Tuesday, March 3, 2009

XMP tag

XMP stands for "Extensible Metadata Platform", an XML/RDF-based metadata format which is being pushed by Adobe. Information in this format can be embedded in many different image file types including JPG, JP2, TIFF, GIF, EPS, PDF, PSD, DNG, PNG, DJVU, SVG and MIFF, as well as MOV, AVI, ASF, WMV, FLV, SWF and MP4 videos, and WMA and audio formats supporting ID3v2 information.

The XMP Tag ID's aren't listed because in most cases they are identical to the Tag Name.

All XMP information is stored as character strings. The Writable column specifies the information format: string is an unformatted string, integer is a string of digits (possibly beginning with a '+' or '-'), real is a floating point number, rational is entered as a floating point number but stored as two integer strings separated by a '/' character, date is a date/time string entered in the format "YYYY:MM:DD HH:MM:SS[.SS][+/-HH:MM]", boolean is either "True" or "False", and lang-alt is a list of string alternatives in different languages.

Individual languages for lang-alt tags are accessed by suffixing the tag name with a '-', followed by an RFC 3066 language code (ie. "XMP:Title-fr", or "Rights-en-US"). A lang-alt tag with no language code accesses the "x-default" language, but causes other languages for this tag to be deleted when writing. The "x-default" language code may be specified when writing to preserve other existing languages (ie. "XMP-dc:Description-x-default"), but note that other languages are still deleted if the "x-default" language is deleted. When reading, "x-default" is not specified.

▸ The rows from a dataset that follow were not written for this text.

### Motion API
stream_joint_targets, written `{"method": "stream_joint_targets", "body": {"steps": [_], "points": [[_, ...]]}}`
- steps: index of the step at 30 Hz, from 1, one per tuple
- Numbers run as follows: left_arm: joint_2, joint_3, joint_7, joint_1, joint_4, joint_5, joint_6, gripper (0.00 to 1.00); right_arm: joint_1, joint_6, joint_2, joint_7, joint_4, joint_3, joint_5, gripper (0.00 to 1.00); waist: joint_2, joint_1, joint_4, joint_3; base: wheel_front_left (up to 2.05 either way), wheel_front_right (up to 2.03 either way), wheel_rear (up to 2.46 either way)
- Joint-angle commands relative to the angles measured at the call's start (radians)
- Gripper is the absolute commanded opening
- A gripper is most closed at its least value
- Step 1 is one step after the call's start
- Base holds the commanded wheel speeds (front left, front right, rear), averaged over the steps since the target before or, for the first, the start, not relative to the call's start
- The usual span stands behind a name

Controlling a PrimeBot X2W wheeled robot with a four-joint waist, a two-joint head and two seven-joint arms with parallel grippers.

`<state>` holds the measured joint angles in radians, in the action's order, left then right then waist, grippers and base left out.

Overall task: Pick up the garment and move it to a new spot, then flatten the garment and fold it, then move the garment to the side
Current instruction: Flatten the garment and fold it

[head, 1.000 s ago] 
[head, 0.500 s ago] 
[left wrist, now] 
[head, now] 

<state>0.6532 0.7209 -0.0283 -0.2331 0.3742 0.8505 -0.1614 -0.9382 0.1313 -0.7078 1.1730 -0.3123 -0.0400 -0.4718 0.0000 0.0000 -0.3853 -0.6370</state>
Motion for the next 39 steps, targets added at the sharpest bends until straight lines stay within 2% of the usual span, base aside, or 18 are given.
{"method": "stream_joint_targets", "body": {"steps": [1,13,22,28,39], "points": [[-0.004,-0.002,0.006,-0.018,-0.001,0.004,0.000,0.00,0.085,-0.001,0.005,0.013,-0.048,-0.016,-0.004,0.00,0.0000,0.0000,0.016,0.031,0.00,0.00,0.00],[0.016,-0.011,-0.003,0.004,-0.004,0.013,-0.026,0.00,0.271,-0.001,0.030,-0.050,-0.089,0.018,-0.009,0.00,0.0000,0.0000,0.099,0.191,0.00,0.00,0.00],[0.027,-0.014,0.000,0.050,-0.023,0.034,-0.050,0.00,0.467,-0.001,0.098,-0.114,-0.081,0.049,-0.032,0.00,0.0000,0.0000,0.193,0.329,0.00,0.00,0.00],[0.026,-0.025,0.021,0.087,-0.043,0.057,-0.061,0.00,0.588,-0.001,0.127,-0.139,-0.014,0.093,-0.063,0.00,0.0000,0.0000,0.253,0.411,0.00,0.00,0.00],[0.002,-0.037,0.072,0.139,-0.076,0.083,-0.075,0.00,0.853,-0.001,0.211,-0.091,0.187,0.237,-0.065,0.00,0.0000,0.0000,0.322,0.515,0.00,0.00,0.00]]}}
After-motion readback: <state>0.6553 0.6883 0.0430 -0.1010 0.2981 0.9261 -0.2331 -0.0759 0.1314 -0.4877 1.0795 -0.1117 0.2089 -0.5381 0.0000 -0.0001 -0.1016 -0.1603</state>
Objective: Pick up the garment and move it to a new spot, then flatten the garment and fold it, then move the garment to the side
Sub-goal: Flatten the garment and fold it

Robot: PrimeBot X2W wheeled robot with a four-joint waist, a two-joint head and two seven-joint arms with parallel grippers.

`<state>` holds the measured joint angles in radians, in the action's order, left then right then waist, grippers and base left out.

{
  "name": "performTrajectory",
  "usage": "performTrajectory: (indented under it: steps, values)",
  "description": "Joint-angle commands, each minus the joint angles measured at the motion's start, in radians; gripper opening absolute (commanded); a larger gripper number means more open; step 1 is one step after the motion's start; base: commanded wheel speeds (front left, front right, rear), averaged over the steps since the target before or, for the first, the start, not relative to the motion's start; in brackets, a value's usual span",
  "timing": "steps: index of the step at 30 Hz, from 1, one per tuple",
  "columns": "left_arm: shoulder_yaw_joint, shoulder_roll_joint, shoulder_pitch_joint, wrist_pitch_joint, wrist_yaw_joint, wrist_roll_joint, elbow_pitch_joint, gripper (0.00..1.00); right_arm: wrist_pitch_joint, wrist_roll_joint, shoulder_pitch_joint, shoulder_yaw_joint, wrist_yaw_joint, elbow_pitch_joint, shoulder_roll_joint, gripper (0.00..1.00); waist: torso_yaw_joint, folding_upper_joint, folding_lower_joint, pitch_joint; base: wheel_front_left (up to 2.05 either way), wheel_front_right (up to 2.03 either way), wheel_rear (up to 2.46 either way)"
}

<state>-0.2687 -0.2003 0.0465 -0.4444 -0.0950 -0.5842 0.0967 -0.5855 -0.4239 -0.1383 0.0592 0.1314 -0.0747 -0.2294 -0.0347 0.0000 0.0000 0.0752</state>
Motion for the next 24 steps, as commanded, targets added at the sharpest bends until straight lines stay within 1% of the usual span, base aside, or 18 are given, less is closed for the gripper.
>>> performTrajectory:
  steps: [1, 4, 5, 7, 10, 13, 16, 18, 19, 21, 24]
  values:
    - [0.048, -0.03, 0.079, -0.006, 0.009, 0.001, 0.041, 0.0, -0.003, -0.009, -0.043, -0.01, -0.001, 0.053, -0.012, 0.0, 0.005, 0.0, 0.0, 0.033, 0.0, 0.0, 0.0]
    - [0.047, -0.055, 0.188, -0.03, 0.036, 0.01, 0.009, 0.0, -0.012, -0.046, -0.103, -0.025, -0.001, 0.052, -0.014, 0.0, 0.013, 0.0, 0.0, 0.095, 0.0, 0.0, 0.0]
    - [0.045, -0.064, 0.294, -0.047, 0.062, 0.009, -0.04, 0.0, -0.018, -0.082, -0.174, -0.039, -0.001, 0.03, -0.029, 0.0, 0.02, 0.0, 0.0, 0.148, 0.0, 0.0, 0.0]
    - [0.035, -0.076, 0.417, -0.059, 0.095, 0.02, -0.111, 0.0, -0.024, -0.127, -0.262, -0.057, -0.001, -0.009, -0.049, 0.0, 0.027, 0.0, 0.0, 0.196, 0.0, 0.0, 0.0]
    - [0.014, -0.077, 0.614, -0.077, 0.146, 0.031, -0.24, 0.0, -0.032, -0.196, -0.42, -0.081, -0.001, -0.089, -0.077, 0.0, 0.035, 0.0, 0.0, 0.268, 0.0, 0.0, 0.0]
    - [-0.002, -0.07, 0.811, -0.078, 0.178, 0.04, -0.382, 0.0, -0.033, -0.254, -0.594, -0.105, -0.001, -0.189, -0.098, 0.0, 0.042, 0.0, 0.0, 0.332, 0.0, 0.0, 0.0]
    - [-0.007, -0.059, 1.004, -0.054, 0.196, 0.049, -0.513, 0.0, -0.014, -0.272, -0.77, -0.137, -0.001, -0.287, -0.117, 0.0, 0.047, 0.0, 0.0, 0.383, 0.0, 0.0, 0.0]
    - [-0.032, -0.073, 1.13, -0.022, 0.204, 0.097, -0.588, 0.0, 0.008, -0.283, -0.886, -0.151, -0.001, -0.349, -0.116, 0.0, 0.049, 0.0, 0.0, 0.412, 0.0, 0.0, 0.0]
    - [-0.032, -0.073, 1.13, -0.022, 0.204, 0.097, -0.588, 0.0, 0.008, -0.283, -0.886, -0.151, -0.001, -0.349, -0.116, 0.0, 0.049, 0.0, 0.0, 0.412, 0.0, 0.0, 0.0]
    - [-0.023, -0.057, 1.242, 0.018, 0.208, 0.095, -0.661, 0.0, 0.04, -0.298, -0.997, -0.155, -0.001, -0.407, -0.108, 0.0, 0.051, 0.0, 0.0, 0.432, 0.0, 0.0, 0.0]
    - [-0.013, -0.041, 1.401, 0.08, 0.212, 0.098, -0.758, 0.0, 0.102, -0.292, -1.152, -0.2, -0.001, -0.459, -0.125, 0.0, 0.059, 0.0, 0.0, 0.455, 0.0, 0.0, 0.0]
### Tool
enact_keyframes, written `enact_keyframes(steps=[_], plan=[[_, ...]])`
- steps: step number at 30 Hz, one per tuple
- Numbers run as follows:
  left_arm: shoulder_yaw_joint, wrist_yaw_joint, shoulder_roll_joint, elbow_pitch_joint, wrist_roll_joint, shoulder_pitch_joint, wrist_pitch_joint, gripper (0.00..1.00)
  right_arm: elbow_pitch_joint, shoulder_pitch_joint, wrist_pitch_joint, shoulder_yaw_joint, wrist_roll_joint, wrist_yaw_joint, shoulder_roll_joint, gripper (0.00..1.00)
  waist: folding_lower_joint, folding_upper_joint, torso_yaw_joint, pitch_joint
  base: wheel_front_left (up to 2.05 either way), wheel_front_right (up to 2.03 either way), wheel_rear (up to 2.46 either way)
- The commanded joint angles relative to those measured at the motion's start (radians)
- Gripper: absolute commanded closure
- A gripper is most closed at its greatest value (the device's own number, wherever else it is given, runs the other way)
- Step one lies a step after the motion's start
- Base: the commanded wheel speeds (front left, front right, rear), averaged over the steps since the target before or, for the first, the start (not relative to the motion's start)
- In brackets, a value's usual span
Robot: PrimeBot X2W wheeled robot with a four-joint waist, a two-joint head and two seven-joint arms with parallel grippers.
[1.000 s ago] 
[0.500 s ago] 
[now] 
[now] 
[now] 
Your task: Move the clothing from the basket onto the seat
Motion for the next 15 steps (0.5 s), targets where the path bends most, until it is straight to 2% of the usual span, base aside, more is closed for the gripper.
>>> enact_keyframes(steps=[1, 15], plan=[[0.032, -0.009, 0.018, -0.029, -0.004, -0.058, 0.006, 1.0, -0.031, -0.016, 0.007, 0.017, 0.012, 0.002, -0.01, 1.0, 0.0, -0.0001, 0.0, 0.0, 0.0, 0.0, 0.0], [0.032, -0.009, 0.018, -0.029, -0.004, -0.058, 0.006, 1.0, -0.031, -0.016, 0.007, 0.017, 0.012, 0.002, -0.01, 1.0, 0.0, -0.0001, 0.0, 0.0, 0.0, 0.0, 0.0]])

The XMP tags are organized according to schema Namespace in the following tables. Note that a few of the longer namespace prefixes given below have been shortened for convenience (since the family 1 group names are derived from these by adding a leading "XMP-"). In cases where a tag name exists in more than one namespace, less common namespaces are avoided when writing. However, any namespace may be written by specifying a family 1 group name for the tag, ie) XMP-exif:Contrast or XMP-crs:Contrast.

ExifTool will extract XMP information even if it is not listed in these tables. For example, the pdfx namespace doesn't have a predefined set of tag names because it is used to store application-defined PDF information, but this information is extracted by ExifTool.